ESP8266 consumes ~70mA with both CPU and WiFi running but idle, and 15mA with
CPU idling and WiFi powered down [1]. That's 55mA or (@3.3v) ~180mW for _idle_
(i.e. receiving) WiFi circuitry. Again - that's WiFi only, with exactly zero
RF power transmitted.

Now transmit. EU restricts amount of RF power radiated by a WiFi station/AP to
100mW. In US and few other places you can go slightly higher, but then other
challenges arise, so for practical purpose most WiFi chipsets top out at 100
mW (a.k.a. 20dBm). Assuming RF power amplifier has efficiency of 32% [2],
transmit duty cycle of 50% (that's transmitting half of the time and receiving
for another half - pretty intense traffic here), we get:

(100/32%)*50% = just 156mW consumed towards "blasting out" some RF.

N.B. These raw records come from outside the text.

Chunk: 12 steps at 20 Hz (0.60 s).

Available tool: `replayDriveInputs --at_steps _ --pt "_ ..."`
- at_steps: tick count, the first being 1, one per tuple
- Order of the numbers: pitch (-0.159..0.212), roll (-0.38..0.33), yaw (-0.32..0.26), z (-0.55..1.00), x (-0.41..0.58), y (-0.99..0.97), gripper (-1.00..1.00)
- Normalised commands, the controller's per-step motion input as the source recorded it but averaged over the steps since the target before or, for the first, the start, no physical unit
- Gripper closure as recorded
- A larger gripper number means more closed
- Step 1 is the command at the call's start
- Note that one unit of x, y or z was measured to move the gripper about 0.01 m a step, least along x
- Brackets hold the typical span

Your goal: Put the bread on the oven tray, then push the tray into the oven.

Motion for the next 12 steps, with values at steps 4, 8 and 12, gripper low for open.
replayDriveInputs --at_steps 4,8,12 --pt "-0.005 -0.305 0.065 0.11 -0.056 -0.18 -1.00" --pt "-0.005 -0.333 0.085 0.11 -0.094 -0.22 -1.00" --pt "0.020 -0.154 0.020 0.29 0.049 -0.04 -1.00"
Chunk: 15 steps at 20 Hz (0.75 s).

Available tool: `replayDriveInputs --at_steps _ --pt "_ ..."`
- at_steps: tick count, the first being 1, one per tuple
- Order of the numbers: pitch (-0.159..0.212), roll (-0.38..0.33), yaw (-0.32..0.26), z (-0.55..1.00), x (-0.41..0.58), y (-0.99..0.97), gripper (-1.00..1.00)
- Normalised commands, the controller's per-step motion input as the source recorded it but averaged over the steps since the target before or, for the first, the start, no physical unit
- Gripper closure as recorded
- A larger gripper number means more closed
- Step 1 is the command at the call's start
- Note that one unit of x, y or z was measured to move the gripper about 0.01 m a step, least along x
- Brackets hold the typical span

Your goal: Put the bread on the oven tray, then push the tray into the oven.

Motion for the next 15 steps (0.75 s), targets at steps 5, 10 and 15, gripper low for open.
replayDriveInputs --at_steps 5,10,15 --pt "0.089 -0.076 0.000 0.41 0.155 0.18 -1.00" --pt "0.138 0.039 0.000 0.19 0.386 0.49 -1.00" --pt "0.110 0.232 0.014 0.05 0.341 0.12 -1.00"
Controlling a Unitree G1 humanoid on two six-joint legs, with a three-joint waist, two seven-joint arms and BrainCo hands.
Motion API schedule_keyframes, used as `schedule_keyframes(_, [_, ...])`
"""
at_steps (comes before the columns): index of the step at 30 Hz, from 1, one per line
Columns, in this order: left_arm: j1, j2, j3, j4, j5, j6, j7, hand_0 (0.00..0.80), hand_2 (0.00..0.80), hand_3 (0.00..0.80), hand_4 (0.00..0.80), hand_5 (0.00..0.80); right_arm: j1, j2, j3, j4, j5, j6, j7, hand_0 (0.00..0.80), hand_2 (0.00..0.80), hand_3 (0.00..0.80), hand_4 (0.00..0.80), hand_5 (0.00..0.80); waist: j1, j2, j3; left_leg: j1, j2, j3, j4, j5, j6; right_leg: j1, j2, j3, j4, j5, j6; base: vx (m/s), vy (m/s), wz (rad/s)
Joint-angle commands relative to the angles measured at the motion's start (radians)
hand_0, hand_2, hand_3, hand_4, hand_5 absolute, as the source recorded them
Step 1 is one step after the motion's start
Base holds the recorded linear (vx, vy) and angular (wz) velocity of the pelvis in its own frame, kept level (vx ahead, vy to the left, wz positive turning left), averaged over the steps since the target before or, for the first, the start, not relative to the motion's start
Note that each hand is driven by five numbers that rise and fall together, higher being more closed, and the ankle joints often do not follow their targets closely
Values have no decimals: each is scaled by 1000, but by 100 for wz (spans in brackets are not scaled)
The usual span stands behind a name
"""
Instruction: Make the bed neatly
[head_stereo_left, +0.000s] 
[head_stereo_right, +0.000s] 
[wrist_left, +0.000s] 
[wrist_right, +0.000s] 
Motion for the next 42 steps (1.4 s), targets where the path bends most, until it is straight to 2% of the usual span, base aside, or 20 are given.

Clearly, receiving WiFi takes more. And there is a good reason for that. Most
modern designs implement Rx as: Low-noise amplifier with some bandpass
filtering -> Zero-IF mixer -> quadrature ADC -> DSP. It's the latter that does
FFT, I/Q constellation tracking, demodulation, forward error correction, etc.
essentially in software. And that takes a lot of power.

[1]
[http://bbs.espressif.com/viewtopic.php?t=133](http://bbs.espressif.com/viewtopic.php?t=133)

[2]
[http://ww1.microchip.com/downloads/en/DeviceDoc/75003C.pdf](http://ww1.microchip.com/downloads/en/DeviceDoc/75003C.pdf)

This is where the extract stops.